Winzer dürfen kein Spielball internationaler Handelskonflikte sein Weinbauverbände Rheinhessen und Pfalz kritisieren US-Strafzölle auf Wein

(bwv) Mainz. Die Weinbauverbände Rheinhessen und Pfalz im Bauern- und Winzerverband Rheinland-Pfalz Süd e.V. (BWV) äußern ihr Unverständnis über die morgen in Kraft tretenden US-Strafzölle auf deutschen Wein in Höhe von 25 Prozent. Aus Sicht der Präsidenten Ingo Steitz (Rheinhessen) und Reinhold Hörner (Pfalz) könne es nicht sein, dass am Ende eines 15-jährigen Rechtsstreites zwischen den beiden größten Flugzeugbauern der Welt deutsche Winzer die Leidtragenden sind.

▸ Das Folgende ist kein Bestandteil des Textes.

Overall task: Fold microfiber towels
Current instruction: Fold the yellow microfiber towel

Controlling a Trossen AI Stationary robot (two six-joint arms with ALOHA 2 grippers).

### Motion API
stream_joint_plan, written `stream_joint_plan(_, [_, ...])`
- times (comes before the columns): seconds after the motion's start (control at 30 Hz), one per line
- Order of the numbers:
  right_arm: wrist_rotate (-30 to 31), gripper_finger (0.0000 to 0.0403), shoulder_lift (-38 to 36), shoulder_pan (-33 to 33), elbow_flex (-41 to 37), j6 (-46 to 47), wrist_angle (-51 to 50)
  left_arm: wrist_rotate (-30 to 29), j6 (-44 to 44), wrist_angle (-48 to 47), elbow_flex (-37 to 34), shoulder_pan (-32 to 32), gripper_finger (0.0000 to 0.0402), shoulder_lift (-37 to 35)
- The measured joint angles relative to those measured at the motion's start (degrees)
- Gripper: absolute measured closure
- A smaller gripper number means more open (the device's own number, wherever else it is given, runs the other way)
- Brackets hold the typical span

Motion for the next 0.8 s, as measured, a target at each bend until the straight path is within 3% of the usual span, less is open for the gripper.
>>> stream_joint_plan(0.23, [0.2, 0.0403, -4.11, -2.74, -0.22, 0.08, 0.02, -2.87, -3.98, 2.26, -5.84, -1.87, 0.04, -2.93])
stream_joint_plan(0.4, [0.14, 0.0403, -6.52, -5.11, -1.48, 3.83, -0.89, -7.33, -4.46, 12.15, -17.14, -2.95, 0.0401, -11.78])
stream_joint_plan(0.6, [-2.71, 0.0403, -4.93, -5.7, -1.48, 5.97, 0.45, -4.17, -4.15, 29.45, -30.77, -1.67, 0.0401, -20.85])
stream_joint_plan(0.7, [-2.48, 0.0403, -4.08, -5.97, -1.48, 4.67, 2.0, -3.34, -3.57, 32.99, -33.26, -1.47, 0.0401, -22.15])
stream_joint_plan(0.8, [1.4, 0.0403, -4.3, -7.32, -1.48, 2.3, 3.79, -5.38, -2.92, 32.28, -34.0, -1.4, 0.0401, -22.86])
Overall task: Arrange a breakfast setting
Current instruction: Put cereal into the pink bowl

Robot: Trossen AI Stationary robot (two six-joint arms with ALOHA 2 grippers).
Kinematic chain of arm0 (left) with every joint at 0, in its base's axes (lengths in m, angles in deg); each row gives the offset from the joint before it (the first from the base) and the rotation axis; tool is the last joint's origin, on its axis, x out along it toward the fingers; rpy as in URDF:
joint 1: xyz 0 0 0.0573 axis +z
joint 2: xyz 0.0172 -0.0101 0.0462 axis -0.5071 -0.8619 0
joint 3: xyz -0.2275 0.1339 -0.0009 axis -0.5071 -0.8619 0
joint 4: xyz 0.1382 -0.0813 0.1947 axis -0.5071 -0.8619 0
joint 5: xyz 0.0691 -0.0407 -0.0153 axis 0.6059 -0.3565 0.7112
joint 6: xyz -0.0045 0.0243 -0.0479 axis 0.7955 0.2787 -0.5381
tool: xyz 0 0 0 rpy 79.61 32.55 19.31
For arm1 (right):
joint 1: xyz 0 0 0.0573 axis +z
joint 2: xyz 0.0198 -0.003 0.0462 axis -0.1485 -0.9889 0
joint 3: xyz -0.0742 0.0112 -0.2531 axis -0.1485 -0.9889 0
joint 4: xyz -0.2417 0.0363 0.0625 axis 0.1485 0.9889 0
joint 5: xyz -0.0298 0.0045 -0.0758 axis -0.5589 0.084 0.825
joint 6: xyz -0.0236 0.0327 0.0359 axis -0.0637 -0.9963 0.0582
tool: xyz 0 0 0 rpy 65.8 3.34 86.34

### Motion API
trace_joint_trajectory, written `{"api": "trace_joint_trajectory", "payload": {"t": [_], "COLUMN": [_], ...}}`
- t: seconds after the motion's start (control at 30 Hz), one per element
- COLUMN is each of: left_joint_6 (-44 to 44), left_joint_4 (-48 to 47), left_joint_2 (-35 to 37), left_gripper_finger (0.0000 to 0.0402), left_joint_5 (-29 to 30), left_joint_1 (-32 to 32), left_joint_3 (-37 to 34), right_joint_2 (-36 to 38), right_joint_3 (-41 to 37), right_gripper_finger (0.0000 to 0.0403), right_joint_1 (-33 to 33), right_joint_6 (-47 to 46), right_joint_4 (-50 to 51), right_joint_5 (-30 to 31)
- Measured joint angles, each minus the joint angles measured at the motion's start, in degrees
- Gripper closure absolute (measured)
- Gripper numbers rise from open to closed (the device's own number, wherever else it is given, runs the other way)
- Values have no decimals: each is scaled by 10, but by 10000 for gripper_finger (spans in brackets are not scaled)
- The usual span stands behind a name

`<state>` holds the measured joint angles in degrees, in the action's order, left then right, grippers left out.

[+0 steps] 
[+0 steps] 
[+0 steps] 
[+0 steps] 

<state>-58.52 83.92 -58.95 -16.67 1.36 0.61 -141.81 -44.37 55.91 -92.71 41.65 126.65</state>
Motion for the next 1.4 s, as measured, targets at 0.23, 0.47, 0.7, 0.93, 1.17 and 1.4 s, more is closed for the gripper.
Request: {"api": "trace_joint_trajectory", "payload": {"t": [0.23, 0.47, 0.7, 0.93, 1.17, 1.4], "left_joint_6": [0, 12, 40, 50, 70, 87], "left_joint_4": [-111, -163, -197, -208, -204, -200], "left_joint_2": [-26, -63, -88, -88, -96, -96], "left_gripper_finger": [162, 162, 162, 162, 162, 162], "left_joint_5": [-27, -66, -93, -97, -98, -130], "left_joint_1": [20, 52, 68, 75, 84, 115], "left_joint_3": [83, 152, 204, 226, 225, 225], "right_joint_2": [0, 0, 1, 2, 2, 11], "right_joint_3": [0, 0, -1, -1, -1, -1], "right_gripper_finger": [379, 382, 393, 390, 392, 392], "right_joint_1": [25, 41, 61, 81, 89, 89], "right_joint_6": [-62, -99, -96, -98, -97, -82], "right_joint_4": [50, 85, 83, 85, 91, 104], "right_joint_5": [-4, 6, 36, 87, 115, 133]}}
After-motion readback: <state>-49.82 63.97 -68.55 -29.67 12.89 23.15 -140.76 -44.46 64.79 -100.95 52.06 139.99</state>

Nach einem Urteil der Welthandelsorganisation (WTO) dürfen die USA aufgrund unzulässiger Subventionen der Europäischen Union für Airbus Strafzölle auf Importe im Volumen von 7,5 Milliarden Dollar pro Jahr erheben. Dies entspreche dem jährlich entstandenen Schaden gegenüber den USA. Das Handelsministerium in Washington hatte danach Zollerhöhungen unter anderem auf Wein angekündigt. Ein solcher Sanktionsmechanismus ist aus Sicht der Weinbauverbände grundsätzlich zwar nicht falsch, schließlich werden in anderen Fällen europäische und damit auch deutsche Interessen gewahrt. Kritik üben sie aber an der Möglichkeit sektorunabhängig Strafzölle zu erheben.

Steitz und Hörner sind sich einig, dass die Branchen, welche von den durch die WTO festgestellten unzulässigen Subventionen profitiert haben, auch zur Rechenschaft gezogen werden müssten. Die jetzige Ausgestaltung treffe mit dem Weinbau einen vollkommen unbeteiligten Wirtschaftsbereich und führe zu Wettbewerbsverzerrungen. Betroffen sind alle Staaten mit Produktionsstandorten von Airbus, hierzu zählen neben Deutschland auch Spanien und Frankreich. Weine aus diesen Ländern werden sich in den USA deutlich verteuern und unattraktiver werden für die dortigen, sehr preissensiblen Konsumenten.

Hinzu komme, dass Weine aus den anderen EU-Staaten wie Italien und Portugal keine Aufschläge zu befürchten haben und die entstehende Lücke im Export gerne füllen werden. Einmal verloren gegangene Exportkapazitäten könnten nur mühevoll wieder zurückgewonnen werden, das hätten die vergangenen Jahre mit kleinen Weinernten und entsprechend geringen Exportpotential gezeigt. Vor diesem Hintergrund müsse sich die Europäische Kommission schnellstmöglich um eine Beendigung dieses Handelskonfliktes bemühen, um größere Kollateralschäden zu verhindern, so die beiden Weinbaupräsidenten.

Die USA sind der wichtigste Exportmarkt für deutsche Weine. So wurden laut Deutschem Weininstitut im vergangenen Jahr rund 171.000 Hektoliter Wein im Wert von 71 Millionen Euro in die USA ausgeführt.